The clear thrust of the article Neil is critiquing, right at the top:
- "A study of attitudes to lawtech carried out by The University of Manchester, University College London and the Law Society finds that a lack of understanding by, and encouragement from, senior managers is proving a barrier to the uptake of technologies such as artificial intelligence."
Neil's framing:
- "Pretty much every day, I read something to the effect of 'lawyers are clueless when it comes to tech lol' ... sigh"
From the article:
- "less than a third (32%) use even basic lawtech, such as legal databases and contract review software."
From Neil:
- What on earth is "lawtech"?
From the article:
- "'The legal profession is at a crossroads, with new technologies that promise to transform virtually every aspect of the legal services sector starting to gather pace,' she said. 'However, our report suggests that this transformation might not be as rapid as some would think. It is clear that there is a business case for adopting lawtech, but people are not necessarily equating this to how it will benefit them personallySenior managers and leaders within law firms need to think about creating a clear connection between the benefits to the organisation and the benefits to the individual, if they want to get the buy-in they need from their professional colleagues.'"
There are some lawyers that get tech, but many more have only a very surface level understanding, if that. Especially the “senior managers” the article is directed towards. I understand this article is directed at the UK, but my favorite example of this is SCOTUS justices learning that text messages are routed through, and stored on, intermediary servers. Chief Justice John Roberts, during oral argument in Ontario v. Quon (https://www.supremecourt.gov/oral_arguments/argument_transcr...): “I thought, you know, you push a button; it goes right to the other thing” followed by Justice Scalia: “You mean it doesn't go right to the other thing?”
I actually mentioned to my last lawyer that there is established and well used technology that can show changes between documents. She seemed uninterested and a couple of days later I had to email her about a clause that got dropped in one of the Word doc email tornados the day before.

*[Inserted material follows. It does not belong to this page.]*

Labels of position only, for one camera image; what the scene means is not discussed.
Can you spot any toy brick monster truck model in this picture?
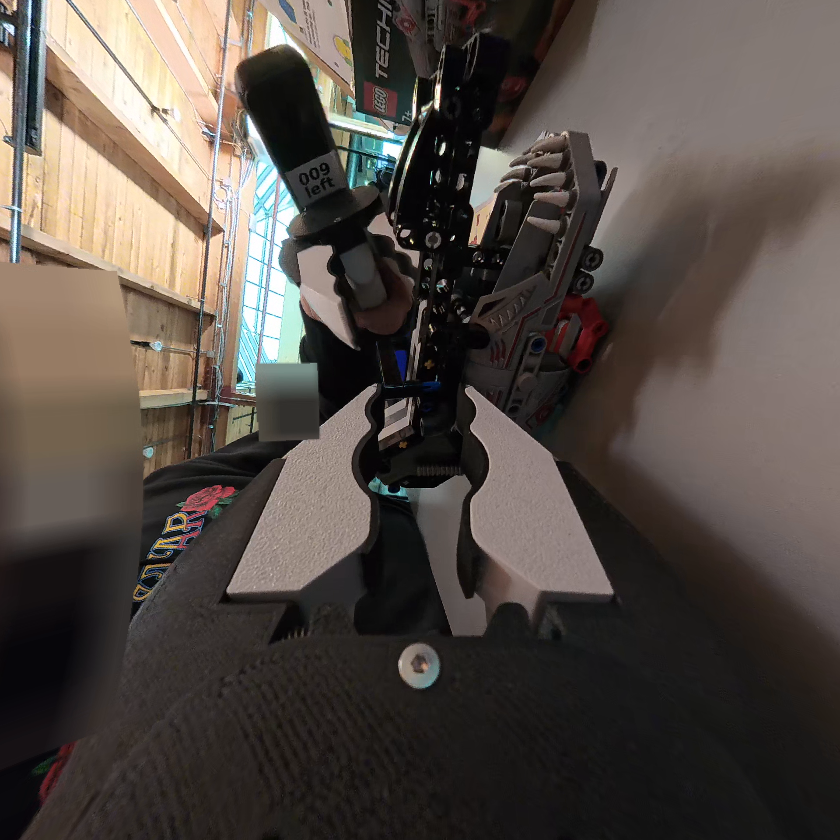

I see no mention of any kind of version control in this article. It seems crazy to me but I guess that would drive down billable hours.
Ultimately, a tool like Juro would be pretty cool, but if you're the guy trying to get the contract done you're not going to introduce a new thing to the workflow. Everyone will object.
While negotiating over a contract, seeing the changes is very useful. It's very common. Talk to someone who is in procurement or who is in sales.
(Disclaimer: IANAL, most of my "knowledge" about the legal profession comes from the TV show Suits.)
Pretty much everyone uses track changes in Word, though. And if not they should.
(FWIW, I think embedding Git support in MS Office would do a lot towards VCS adoption outside of tech.)
Interesting observation over the last few weeks of playing with OpenDocument is that the revision control feature works by creating new local style for every change, which creates total havoc when you try to diff the .fodt or content.xml by external tools.
1. I know a lawyer who did comp sci at Stanford before doing his law degree at either Yale or Harvard I forget which. He was very knowledgeable about all the licensing, IP protection issues etc relevant to software.
2. I work regularly with an ex-dev who is now a lawyer who specializing in infosec and data privacy issues. He runs packet captures on sites and checks for unintentional data leakage/gdpr violations when sites somewhere call out to google tag manager or put 3rd-party trackers somewhere. In an enterprise context there are a bajillion places this can happen so it's great to have a lawyer who understands what's ok and not but also is technical enough to use curl against a rest api or can run (and understand) packet captures when different web actions occur.
I created software to expedite discovery analysis of labor disputes, and when pitching it to lawyers I was literally told “you’re saying you created something that will take milliseconds to do what would take me weeks? Why would I want that? I get paid by the hour.”